What's left of the old kiln.

I've sorted the brick into certain piles that would make sense to no one else but me. I have a couple different grades of both hard and soft brick and many pieces that are cut so I have it all seperated so I know where to look while I'm building.

I've started building the new one before the old one was completely torn down because I'm running out of room to stack brick. Here is a nifty little tip I picked up in the Ruggles/Rankin articles in Studio Potter about building floors. Using bricks cut longways(soaps) on the perimeter over the first layer and then a third layer of hard brick without the soaps creates a floor with no gaps.
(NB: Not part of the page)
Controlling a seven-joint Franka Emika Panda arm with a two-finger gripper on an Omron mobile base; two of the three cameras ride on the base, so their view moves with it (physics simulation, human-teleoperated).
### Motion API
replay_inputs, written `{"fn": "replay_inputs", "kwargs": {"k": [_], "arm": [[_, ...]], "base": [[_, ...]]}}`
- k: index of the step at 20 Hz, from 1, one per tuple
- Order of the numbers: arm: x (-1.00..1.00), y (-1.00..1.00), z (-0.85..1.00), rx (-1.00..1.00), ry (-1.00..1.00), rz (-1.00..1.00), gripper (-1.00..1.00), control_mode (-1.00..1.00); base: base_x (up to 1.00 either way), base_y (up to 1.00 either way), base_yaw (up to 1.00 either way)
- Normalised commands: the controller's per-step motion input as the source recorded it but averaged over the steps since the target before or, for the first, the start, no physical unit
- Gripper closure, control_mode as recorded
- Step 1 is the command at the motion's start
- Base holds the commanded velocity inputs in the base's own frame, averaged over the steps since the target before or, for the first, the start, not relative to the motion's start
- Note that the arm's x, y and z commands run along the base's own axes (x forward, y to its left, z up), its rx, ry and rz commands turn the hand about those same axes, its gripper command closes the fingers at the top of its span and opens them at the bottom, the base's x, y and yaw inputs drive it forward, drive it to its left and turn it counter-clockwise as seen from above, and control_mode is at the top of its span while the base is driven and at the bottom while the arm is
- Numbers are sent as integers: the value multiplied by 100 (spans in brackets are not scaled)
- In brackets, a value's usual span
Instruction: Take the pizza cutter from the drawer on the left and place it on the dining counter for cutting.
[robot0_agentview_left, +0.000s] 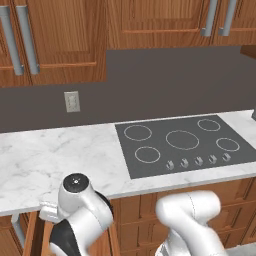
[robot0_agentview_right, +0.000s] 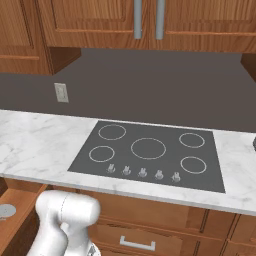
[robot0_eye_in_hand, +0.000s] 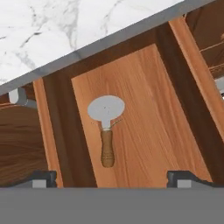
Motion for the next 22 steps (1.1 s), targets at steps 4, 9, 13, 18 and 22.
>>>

The traditional method overlaps the bricks only on the ends and therefore leaves a gap all the way down, this method creates the closest you can come to an airtight floor. Very simple and straightforward yet not something I would've ever thought of on my own.
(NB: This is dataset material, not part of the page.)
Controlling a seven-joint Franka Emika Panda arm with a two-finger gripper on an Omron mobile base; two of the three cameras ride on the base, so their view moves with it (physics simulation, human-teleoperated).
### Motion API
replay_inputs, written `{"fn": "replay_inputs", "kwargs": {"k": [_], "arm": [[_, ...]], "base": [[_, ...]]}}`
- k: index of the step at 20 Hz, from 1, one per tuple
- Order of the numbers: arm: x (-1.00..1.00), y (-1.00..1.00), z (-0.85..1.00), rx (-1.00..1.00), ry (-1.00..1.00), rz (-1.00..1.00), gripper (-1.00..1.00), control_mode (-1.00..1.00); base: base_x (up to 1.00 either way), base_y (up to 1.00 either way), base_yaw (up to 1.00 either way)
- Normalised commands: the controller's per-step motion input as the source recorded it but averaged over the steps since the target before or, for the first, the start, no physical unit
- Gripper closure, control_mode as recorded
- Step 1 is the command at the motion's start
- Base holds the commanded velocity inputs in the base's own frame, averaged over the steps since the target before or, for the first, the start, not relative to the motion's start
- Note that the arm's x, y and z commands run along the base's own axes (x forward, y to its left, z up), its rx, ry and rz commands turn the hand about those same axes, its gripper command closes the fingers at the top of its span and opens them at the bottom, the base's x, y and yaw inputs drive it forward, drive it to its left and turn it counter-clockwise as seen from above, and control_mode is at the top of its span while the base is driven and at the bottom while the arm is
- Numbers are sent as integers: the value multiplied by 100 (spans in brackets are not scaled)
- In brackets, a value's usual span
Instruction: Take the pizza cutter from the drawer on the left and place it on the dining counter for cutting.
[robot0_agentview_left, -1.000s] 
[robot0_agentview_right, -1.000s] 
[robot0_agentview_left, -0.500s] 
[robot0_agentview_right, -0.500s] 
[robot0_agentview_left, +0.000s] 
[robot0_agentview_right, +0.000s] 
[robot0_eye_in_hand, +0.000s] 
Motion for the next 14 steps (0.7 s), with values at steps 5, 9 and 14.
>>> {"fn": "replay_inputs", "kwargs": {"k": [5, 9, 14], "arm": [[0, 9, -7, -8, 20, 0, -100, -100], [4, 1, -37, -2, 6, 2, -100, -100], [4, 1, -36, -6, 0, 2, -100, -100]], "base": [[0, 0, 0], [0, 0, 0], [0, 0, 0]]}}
Here is my old salt kiln built in ealry spring 2004 and fired 30+ times in 2.5 years. The majority of the bricks in my wood kiln are salvaged from this guy. When I built this I paid $1.45 for straight empire(high duty) hardbricks, I found a deal on the arch bricks which were clippers(super duty) and I paid $1 each. All of the soft brick were seconds that I purchased from Larkin Furnace for $1 each. These were some good deals but when you consider there is a couple thousand brick+ in this kiln it adds up. I priced bricks about 4 months ago and empires were $3.55 and clippers were $4.65. The softbrick can be found for $2.50-4.00. Who can afford to buy new bricks nowadays? It's ridiculous, I'm so thankful for the folks that have let me salvage their kilns so I can build a new one.

Here is a wheel I traded some pots for from a guy here in town. I gave some thought to building a bench and using it korean/japanese style but I don't really have the space for all that so now I'm thinking of stripping the bearings and wheelhead to build a treadle wheel, I've always wanted to have one but I really want to build my own. Eh, we'll see what happens, don't be on the lookout for that anytime soon.
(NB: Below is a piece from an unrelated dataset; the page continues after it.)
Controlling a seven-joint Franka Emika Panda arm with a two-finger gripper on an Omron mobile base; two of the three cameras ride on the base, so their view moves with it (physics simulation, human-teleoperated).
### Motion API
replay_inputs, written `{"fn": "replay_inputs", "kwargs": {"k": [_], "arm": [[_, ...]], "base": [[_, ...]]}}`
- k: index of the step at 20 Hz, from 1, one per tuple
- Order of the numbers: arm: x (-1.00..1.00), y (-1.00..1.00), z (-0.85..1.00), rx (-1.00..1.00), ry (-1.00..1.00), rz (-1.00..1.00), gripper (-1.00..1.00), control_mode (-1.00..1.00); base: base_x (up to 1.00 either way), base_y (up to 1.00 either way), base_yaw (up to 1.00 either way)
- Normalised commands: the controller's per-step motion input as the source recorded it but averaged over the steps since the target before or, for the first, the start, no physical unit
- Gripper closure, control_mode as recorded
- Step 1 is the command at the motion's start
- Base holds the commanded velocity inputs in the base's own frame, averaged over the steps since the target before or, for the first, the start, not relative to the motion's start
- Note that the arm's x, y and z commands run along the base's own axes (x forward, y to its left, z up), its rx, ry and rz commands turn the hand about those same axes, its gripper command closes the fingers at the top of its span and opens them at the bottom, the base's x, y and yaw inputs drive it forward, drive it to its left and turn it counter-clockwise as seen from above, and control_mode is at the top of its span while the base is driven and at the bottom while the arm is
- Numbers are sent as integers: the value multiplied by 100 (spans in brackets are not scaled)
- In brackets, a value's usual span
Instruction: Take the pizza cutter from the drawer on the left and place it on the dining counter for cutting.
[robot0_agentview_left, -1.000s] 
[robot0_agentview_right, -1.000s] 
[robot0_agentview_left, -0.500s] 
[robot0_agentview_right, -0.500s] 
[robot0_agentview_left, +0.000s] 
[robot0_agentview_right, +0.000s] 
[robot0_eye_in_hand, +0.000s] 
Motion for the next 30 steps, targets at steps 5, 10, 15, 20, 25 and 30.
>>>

That's all I have for now, so long.


Ron said...

Really glad to hear you're feeling better. Awesome job there getting the kiln down and going again. Have you checked out Andrew's blog the past couple days? Nic Collin's is doing some kind of crazy wet firing. Looks really amazing.

Joe and Christy said...

It is unfortunate that new bricks are priced so far beyond the means of most potters. Luckily there are quite a few used and second bricks out there. Glad to hear you have enough for your new kiln. Good luck.